Here's where we save a lot of expense - we hire no one to do billing - the billing company does that for us & they can do it far cheaper than we can by hiring our own employees.  Typical DPC practices have very small billling staffs - usually only 1-2 staff members.

So what are typical costs for DPC?  The rules of the game HAVE to be, by state law, that:

1)  you charge patients a flat monthly fee for the service.

2)  They have to sign a contract for a year.

3)  It is NOT insurance, it is a contract for yearly service.

4)  Others, but these are the salient points

It has taken me since February to put a comprehensive description of our DPC plan together, but it was rolled out on Sat, 1 Oct & we have signed up three patients out of the first three I tried to sell it to!  Our lowest cost plan checks in at $40 per month, after a first visit cost of $125 to cover all the comprehensive info required to be done during a first visit, which takes an hour - minimum.  That's a total of $480 per year.  That's a lot less than the $1500, PLUS, deductibles we hear about from patients.  We have also created a series of levels of care that we call  the "Chronic Specials."  They are for patients w/ any TWO of the following diseases/conditions - Diabetes, Hypertension, COPD, Asthma, Crohn's disease, Chronic pain.  We have a lot of patients in our panel w/ these issues - principally Diabetes/Hypertension.  These people require a significantly greater amount of time than others, flexibility in when they NEED to be seen & amount of counseling required when they are seen.  The flat monthly rate fits their need to pay & ability to pay for their care. 

The current commercial Insurance & Obamacare inmsurance does NOT help the primary care needs of the population.  Deductibles/co-pays are too high.  Something is needed to fill this gap - & DPC is the ideal concept.  There are several bills in the Federal Gummint right now that are aimed at merging the two concepts by allowing people to buy a "Wrap-Around" catastrophic plan to cover major conditions, " like trauma accidents, cancers, major surgeries, etc.  The programmed concept "Wrapped Around," is DPC.  The major insurance firms could do it right now, but lack the intestinal fortitude to do so.

Check & see if your state permits DPC.  It can save you big dollars in primary care costs.

Also, be glad to answer any questions  - just send them to me.

Donr


3 Comments

You've Got it

by donr - 2016-10-09 18:34:08

I think Wash & Ore have DPC - look them up.  Have only read details of a few states - they all differ.

Don

DPC

by BillH - 2016-10-10 23:17:00

I have seen several article on this.
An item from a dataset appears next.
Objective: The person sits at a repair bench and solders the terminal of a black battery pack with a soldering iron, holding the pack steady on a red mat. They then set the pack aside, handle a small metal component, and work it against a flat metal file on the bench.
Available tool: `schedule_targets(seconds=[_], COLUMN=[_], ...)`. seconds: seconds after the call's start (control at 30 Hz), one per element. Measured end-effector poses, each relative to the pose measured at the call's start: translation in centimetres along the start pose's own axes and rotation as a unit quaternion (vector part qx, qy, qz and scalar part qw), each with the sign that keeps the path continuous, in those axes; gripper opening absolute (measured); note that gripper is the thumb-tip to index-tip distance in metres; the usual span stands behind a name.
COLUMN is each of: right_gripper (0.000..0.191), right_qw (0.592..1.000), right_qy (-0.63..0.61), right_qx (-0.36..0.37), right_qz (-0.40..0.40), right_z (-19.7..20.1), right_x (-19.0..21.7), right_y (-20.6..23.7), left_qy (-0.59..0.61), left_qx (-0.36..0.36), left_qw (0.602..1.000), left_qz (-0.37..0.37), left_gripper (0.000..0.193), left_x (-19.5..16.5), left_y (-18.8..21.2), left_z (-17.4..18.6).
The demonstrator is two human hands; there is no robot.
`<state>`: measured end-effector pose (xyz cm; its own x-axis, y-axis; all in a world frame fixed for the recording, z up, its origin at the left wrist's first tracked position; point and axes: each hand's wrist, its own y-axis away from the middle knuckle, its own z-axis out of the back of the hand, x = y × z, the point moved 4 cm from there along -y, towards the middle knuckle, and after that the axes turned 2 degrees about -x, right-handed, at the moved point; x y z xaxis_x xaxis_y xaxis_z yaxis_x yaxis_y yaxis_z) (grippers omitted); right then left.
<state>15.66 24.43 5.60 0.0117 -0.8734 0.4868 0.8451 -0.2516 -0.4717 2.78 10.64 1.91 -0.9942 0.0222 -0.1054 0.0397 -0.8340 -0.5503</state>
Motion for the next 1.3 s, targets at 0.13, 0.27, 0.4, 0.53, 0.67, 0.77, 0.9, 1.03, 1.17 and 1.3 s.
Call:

Besides the differences in state laws there are a number of different idea of how the practice works.

 

One article that I have seen indicated that a typical PCP has a panel of 2500, but DPC only practice has about 800. And with the lower number of patients the doctors are more available to the patients.

The problems w/ DPC

by donr - 2016-10-11 00:05:08

With the several states each writing their own laws, it is a crap shoot to open a DPC practice now, even though it can be a great thing for both sides of the exam table.

I am finding it difficult to determine what is legal under the back-breaking conditions of Medicare law & regulations.

We are going to a big DPC conference in Dallas this Fri - Sat to hob nob w/ the gurus of DPC just to find out what we can do.  DPC shows just what can be done in a competitive environment.  Costs for  a single visit can drop as low as the $35 range.  That's where we will be if I get the right answers to techical questions this weekend. 

This is really a boon for all the sufferers of chronic conditions - diabetes, hypertension, COPD, asthma, etc.

Our practice is not doing concierge medicine for those w/ more money to spend than we earn.  we ars doing it in a lower class area that is not well off in high-paying jobs.  It looks like it will be a success, based on the initial interest.

I'll keep you posted on how it goes.